* REQUIREMENT
Although the entries contain pictures, copy only their text, exactly as written.

* SOURCE MATERIAL
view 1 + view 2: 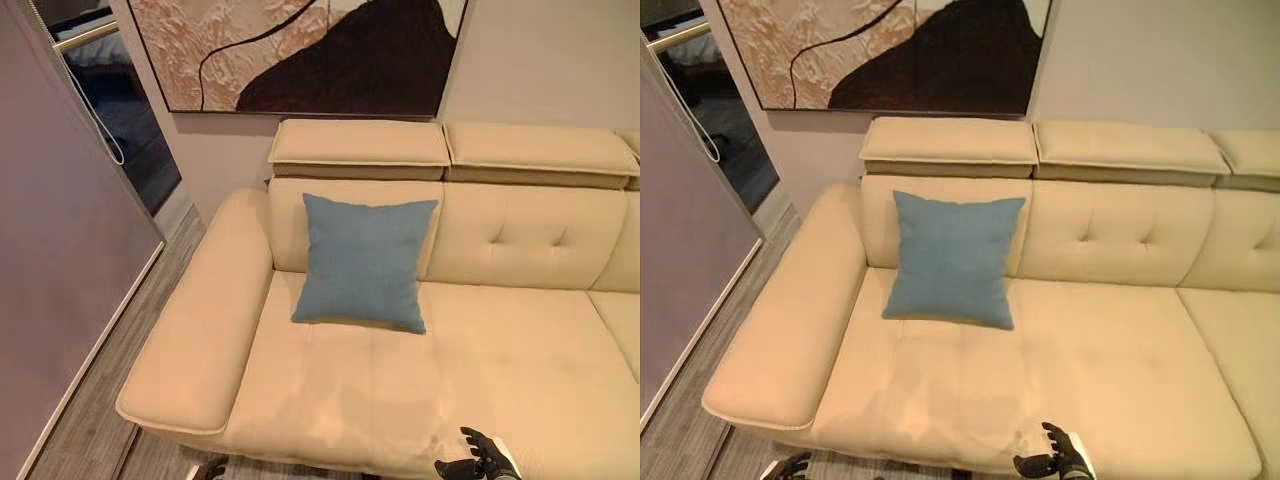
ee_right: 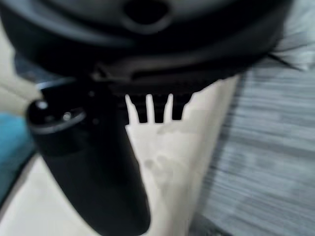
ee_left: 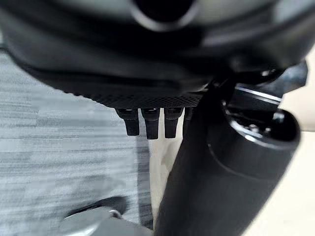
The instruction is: Pick up all the scattered cushions and arrange them neatly on the sofa.
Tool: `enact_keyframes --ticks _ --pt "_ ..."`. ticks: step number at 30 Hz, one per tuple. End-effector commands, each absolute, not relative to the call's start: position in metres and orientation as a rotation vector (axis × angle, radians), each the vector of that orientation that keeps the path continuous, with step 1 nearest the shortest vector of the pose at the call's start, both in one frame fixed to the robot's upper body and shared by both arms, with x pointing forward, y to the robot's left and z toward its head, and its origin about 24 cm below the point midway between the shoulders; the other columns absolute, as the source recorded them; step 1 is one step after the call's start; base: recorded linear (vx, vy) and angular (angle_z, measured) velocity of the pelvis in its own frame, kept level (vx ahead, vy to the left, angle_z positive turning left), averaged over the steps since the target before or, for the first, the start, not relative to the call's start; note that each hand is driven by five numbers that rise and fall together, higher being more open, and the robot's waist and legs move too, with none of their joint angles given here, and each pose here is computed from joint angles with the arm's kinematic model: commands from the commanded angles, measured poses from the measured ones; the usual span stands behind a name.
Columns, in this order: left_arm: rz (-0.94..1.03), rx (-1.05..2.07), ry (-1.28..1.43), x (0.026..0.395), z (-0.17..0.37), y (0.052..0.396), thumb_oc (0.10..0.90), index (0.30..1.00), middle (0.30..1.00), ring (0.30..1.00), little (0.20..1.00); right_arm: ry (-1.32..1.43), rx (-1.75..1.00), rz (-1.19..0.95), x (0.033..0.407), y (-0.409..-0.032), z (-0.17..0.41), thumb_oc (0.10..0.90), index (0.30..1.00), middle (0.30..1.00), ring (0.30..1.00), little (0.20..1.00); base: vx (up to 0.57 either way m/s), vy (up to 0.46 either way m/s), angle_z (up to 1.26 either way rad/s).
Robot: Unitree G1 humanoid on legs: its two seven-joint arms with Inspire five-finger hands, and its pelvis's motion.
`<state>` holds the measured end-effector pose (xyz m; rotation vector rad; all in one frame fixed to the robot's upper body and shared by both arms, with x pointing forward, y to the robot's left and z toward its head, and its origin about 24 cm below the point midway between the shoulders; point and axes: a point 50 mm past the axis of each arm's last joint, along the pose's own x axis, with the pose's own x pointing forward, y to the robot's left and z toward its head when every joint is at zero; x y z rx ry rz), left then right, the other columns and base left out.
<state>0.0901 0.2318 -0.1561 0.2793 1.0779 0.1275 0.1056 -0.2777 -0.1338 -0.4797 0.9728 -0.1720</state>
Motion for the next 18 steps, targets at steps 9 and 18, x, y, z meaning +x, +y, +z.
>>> enact_keyframes --ticks 9,18 --pt "0.111 0.411 0.939 0.134 -0.138 0.248 0.8 0.9 0.9 0.9 0.9 0.971 -0.453 -0.214 0.135 -0.263 -0.136 0.8 0.9 0.9 0.9 0.9 -0.24 0.142 -0.3" --pt "0.128 0.418 1.002 0.118 -0.142 0.258 0.8 0.9 0.9 0.9 0.9 1.039 -0.425 -0.233 0.116 -0.264 -0.143 0.8 0.9 0.9 0.9 0.9 -0.18 -0.001 -0.4"
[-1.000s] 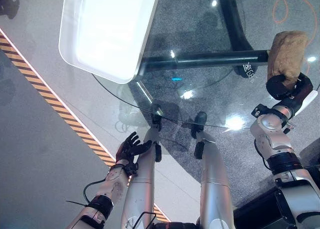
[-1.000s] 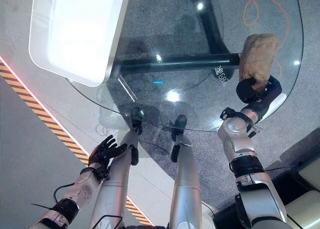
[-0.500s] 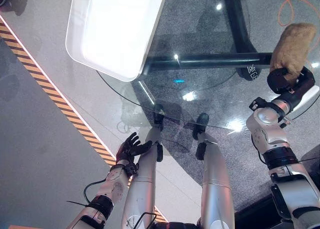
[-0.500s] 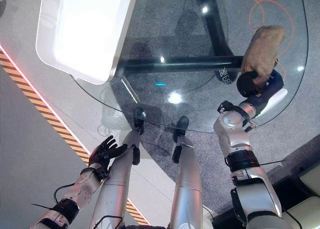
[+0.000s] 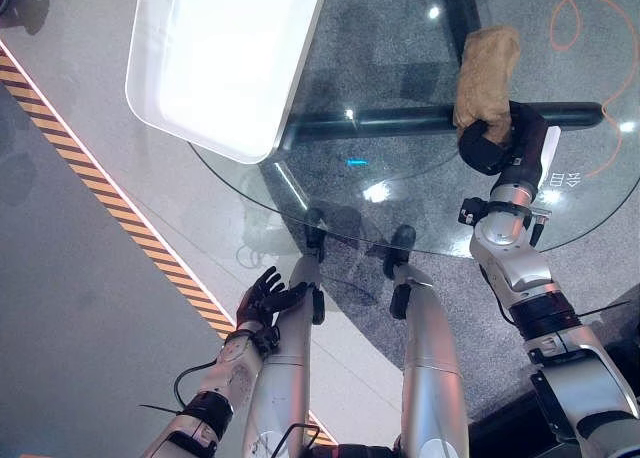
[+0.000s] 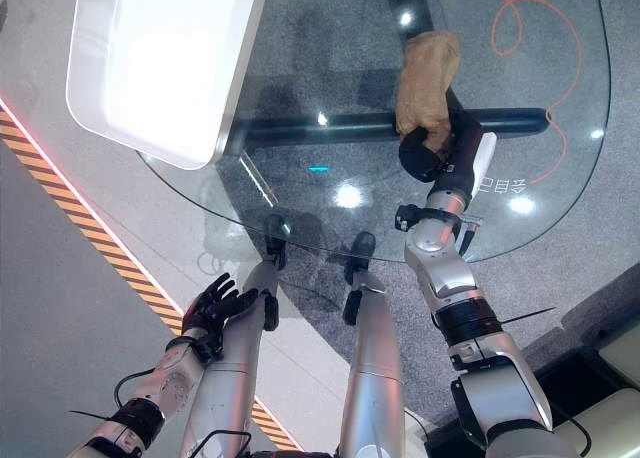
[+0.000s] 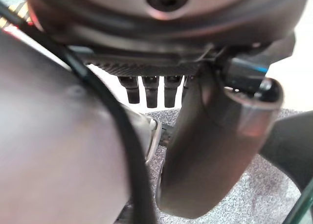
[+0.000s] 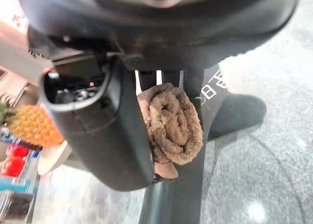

* EXERCISE ANSWER
view 1 + view 2: 
ee_right: 
ee_left: 
The instruction is: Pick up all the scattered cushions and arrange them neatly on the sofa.
Tool: `enact_keyframes --ticks _ --pt "_ ..."`. ticks: step number at 30 Hz, one per tuple. End-effector commands, each absolute, not relative to the call's start: position in metres and orientation as a rotation vector (axis × angle, radians), each the vector of that orientation that keeps the path continuous, with step 1 nearest the shortest vector of the pose at the call's start, both in one frame fixed to the robot's upper body and shared by both arms, with x pointing forward, y to the robot's left and z toward its head, and its origin about 24 cm below the point midway between the shoulders; the other columns absolute, as the source recorded them; step 1 is one step after the call's start; base: recorded linear (vx, vy) and angular (angle_z, measured) velocity of the pelvis in its own frame, kept level (vx ahead, vy to the left, angle_z positive turning left), averaged over the steps since the target before or, for the first, the start, not relative to the call's start; note that each hand is driven by five numbers that rise and fall together, higher being more open, and the robot's waist and legs move too, with none of their joint angles given here, and each pose here is computed from joint angles with the arm's kinematic model: commands from the commanded angles, measured poses from the measured ones; the usual span stands behind a name.
Columns, in this order: left_arm: rz (-0.94..1.03), rx (-1.05..2.07), ry (-1.28..1.43), x (0.026..0.395), z (-0.17..0.37), y (0.052..0.396), thumb_oc (0.10..0.90), index (0.30..1.00), middle (0.30..1.00), ring (0.30..1.00), little (0.20..1.00); right_arm: ry (-1.32..1.43), rx (-1.75..1.00), rz (-1.19..0.95), x (0.033..0.407), y (-0.409..-0.032), z (-0.17..0.41), thumb_oc (0.10..0.90), index (0.30..1.00), middle (0.30..1.00), ring (0.30..1.00), little (0.20..1.00); base: vx (up to 0.57 either way m/s), vy (up to 0.46 either way m/s), angle_z (up to 1.26 either way rad/s).
Robot: Unitree G1 humanoid on legs: its two seven-joint arms with Inspire five-finger hands, and its pelvis's motion.
`<state>` holds the measured end-effector pose (xyz m; rotation vector rad; all in one frame fixed to the robot's upper body and shared by both arms, with x pointing forward, y to the robot's left and z toward its head, and its origin about 24 cm below the point midway between the shoulders; point and axes: a point 50 mm past the axis of each arm's last joint, along the pose's own x axis, with the pose's own x pointing forward, y to the robot's left and z toward its head when every joint is at zero; x y z rx ry rz), left then right, the other columns and base left out.
<state>0.0901 0.2318 -0.1561 0.2793 1.0779 0.1275 0.1056 -0.2777 -0.1338 -0.4797 0.9728 -0.1720</state>
Motion for the next 18 steps, targets at steps 9 and 18, x, y, z meaning +x, +y, +z.
>>> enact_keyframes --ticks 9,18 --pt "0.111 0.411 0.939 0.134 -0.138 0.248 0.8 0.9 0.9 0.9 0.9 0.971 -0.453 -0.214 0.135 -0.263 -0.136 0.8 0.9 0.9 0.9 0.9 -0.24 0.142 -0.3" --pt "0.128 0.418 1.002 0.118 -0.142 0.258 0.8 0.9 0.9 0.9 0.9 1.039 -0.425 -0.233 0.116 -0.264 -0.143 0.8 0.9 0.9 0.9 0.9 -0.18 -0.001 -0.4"
[-1.000s] 
[-1.000s] 
[-0.500s] 
[-0.500s] 
[+0.000s] 
[+0.000s] 
[+0.000s] 
[+0.000s] 

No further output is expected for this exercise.